5   0.02738404    0.02446581    0.1065667   0.023    3.983 
10  3.224286e-06  3.204522e-06  0.00612976  3.562    11.95 
15  4.504834e-11  4.867341e-11  0.08047068  471.479  33.256 
20  halts         1.140189e-16  -           -        64.058

Notice that the pattern is similar to volume computation. For d = 5, 10 the exact computation with SimplicialCubature is faster than the approximate with volesti. For d = 15, volesti is 13 times faster and for d = 20 the exact approach halts while volesti returns an estimation in about a minute. The reason is that the run-times of both the computation of the Delaunay triangulation with package geometry and the exact computation of the integral with SimplicialCubature grow exponentially with the dimension. On the other hand, the run-time of volesti grows polynomially with the dimension.

Conclusions

In this blog post we compared volesti with five R packages in certain challenging computational problems:

  1. sampling from polytope,
  2. volume computation of polytopes and
  3. computing the integral of a function over a polytope.

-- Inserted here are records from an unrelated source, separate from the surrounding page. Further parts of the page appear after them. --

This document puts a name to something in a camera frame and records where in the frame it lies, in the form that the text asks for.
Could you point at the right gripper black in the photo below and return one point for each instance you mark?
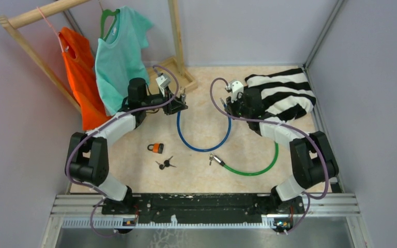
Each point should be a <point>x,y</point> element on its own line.
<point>230,105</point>

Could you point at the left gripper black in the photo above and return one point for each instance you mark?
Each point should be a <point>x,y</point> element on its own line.
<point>176,105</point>

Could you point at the blue cable lock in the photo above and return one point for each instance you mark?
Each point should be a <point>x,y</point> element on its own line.
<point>201,127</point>

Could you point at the orange padlock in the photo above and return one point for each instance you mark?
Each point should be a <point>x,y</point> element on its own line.
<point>156,148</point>

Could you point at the black keys bunch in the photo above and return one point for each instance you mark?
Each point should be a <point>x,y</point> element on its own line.
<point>165,164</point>

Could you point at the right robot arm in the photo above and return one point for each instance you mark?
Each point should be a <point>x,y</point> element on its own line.
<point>312,158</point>

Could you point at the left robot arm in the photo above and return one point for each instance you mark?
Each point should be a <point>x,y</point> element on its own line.
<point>88,154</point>

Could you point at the black white striped cloth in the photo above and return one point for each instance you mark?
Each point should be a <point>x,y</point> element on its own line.
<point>287,95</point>

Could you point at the teal t-shirt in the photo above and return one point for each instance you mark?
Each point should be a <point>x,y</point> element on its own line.
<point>119,58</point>

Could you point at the orange garment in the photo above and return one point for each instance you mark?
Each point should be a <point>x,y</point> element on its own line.
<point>79,65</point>

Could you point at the pink hanger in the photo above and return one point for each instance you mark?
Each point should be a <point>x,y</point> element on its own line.
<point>56,33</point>

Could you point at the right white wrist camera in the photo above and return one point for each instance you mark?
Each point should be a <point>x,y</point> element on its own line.
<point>236,88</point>

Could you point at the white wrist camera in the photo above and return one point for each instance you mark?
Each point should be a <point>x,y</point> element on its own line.
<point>163,82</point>
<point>236,88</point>

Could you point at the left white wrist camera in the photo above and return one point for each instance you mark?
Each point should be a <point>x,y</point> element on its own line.
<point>163,82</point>

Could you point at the green cable lock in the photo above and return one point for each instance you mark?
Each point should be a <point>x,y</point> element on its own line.
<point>252,167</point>

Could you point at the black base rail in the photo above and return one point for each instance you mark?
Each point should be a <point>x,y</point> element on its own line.
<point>239,208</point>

We found volesti faster in all cases as the dimension grows. Especially in the cases where the exact algorithms halt (for dimensions larger than 20), volesti takes a few seconds or minutes to estimate the desired quantity. The reasons behind this success is the efficient geometric random walks implemented in volesti and the fast randomized approximation algorithms for volume computation.

Computational details

The results in this blog were obtained using R 3.4.4 and R 3.6.3 and volesti 1.1.2. The versions of the imported by volesti packages are stats 3.4.4 and methods 3.4.4; of the linked by volesti packages, Rcpp 1.0.3, BH 1.69.0.1, RcppEigen 0.3.3.7.0, and the suggested package testthat 2.0.1. For comparison with volesti and plots, geometry 0.4.5, hitandrun 0.5.5, SimplicialCubature 1.2, ggplot2 3.1.0, plotly 4.8.0, rgl 0.100.50, coda 0.19.4. All packages used are available from CRAN.

All computations were performed on a PC with Intel Pentium(R) CPU G4400 @ 3.30GHz x 2 CPU, 16GB RAM.